Engineering Notes

Engineering Notes

Thoughts and Ideas on AI by Muthukrishnan

Chain-of-Thought Reasoning and Giving LLMs a Thinking Process

03 Oct 2025

Concept Introduction

Chain-of-Thought (CoT) Reasoning is a prompting strategy that encourages a model to decompose a multi-step problem into the intermediate steps necessary for its solution. Instead of outputting a final answer directly, the model generates sequential reasoning steps first. This explicit reasoning process dramatically improves performance on tasks requiring arithmetic, commonsense, and symbolic reasoning.

Historical & Theoretical Context

The idea was formally introduced by Google Research in the 2022 paper “Chain-of-Thought Prompting Elicits Reasoning in Large Language Models” by Wei et al. Before this, models were often prompted directly (zero-shot) and would frequently fail at complex reasoning tasks.

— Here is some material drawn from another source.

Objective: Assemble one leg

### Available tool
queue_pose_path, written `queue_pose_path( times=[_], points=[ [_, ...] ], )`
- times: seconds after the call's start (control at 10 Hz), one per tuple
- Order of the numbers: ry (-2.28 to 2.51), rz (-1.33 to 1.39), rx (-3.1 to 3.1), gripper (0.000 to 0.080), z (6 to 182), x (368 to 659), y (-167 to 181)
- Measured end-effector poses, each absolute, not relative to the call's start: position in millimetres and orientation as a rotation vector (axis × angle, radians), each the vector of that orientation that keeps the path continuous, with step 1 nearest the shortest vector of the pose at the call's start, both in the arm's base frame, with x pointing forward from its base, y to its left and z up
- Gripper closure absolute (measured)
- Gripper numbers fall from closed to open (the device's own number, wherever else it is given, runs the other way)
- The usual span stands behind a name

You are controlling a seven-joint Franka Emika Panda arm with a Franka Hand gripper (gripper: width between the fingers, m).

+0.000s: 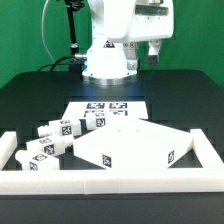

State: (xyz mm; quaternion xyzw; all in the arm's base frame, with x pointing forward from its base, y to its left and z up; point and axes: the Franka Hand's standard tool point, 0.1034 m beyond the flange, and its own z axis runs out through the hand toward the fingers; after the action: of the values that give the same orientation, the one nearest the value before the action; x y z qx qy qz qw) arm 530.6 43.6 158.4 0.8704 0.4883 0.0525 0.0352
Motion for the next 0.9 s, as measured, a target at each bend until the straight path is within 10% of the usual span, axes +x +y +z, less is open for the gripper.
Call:
queue_pose_path(
  times=[0.5,0.9],
  points=[
    [1.499,0.154,2.68,0.015,154.8,529.9,43.8],
    [1.461,0.074,2.763,0.015,90.1,519.6,56.7]
  ],
)
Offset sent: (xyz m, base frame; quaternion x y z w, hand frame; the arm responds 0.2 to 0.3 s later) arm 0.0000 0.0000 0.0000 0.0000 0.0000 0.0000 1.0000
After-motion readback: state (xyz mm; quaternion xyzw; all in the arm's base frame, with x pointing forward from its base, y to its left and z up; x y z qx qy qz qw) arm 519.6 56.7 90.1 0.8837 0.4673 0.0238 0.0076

The researchers hypothesized that failures were not necessarily due to a lack of knowledge, but an inability to allocate “cognitive” effort to break down the problem. By explicitly instructing the model to “think step by step,” they found that latent reasoning abilities acquired during training could be unlocked. The process of arriving at an answer matters as much as the answer itself.

Algorithms & Math

Chain-of-Thought is not a formal algorithm but a prompting methodology. Its structure can be represented as a simple comparison between a standard prompt and a CoT prompt.

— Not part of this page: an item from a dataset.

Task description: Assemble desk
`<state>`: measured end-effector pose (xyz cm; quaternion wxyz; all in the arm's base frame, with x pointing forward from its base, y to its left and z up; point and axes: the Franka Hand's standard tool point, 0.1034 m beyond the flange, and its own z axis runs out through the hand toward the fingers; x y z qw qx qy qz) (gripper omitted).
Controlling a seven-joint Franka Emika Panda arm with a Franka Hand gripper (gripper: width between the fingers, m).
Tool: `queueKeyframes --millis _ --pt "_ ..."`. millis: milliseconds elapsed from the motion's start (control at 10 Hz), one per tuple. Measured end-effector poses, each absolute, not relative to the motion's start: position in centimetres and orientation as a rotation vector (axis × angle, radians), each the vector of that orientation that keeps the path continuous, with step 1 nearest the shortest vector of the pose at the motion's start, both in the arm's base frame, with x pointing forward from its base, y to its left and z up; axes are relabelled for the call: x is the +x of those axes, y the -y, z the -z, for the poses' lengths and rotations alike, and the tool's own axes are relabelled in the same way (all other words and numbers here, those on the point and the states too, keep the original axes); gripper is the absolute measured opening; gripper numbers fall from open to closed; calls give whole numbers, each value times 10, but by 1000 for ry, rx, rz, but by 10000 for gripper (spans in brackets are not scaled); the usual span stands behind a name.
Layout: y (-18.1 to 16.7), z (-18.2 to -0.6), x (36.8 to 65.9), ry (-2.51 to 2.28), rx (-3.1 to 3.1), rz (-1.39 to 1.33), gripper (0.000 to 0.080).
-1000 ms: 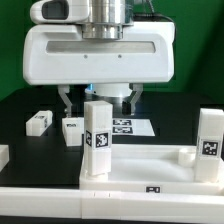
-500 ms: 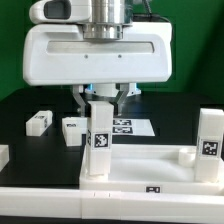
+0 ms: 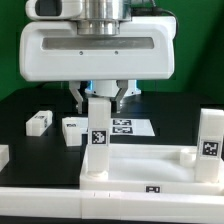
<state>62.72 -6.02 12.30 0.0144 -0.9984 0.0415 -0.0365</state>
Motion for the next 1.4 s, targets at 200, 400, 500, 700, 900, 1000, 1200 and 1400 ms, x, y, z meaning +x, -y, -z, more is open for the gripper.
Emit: queueKeyframes --millis 200,400,500,700,900,1000,1200,1400 --pt "61 -122 627 -394 -3082 106 289" --pt "62 -118 628 -677 -3030 120 290" --pt "63 -118 631 -791 -2999 142 290" --pt "63 -118 632 -1046 -2914 150 290" --pt "64 -118 633 -1276 -2809 150 290" --pt "62 -118 633 -1455 -2705 141 290" --pt "61 -118 634 -1593 -2621 136 290" --pt "60 -118 634 -1517 -2668 139 458"
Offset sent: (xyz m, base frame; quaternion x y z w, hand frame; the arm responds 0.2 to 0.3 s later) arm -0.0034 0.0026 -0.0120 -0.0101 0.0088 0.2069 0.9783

Standard Prompt (Zero-Shot):

Question: The cafeteria had 23 apples. If they used 20 to make lunch and bought 6 more, how many apples do they have?
Answer: 29

The model often gets this wrong because it pattern-matches “23” and “6” and adds them.

Chain-of-Thought Prompt (Few-Shot Example):

Question: A farmer has 15 tomatoes. He sells 5 and buys 3 more. How many does he have?
Answer: The farmer starts with 15 tomatoes. He sells 5, so he has 15 - 5 = 10. He buys 3 more, so he has 10 + 3 = 13. The answer is 13.

Question: The cafeteria had 23 apples. If they used 20 to make lunch and bought 6 more, how many apples do they have?
Answer:

By providing an example of the reasoning process, the model learns to follow the same pattern for the new question.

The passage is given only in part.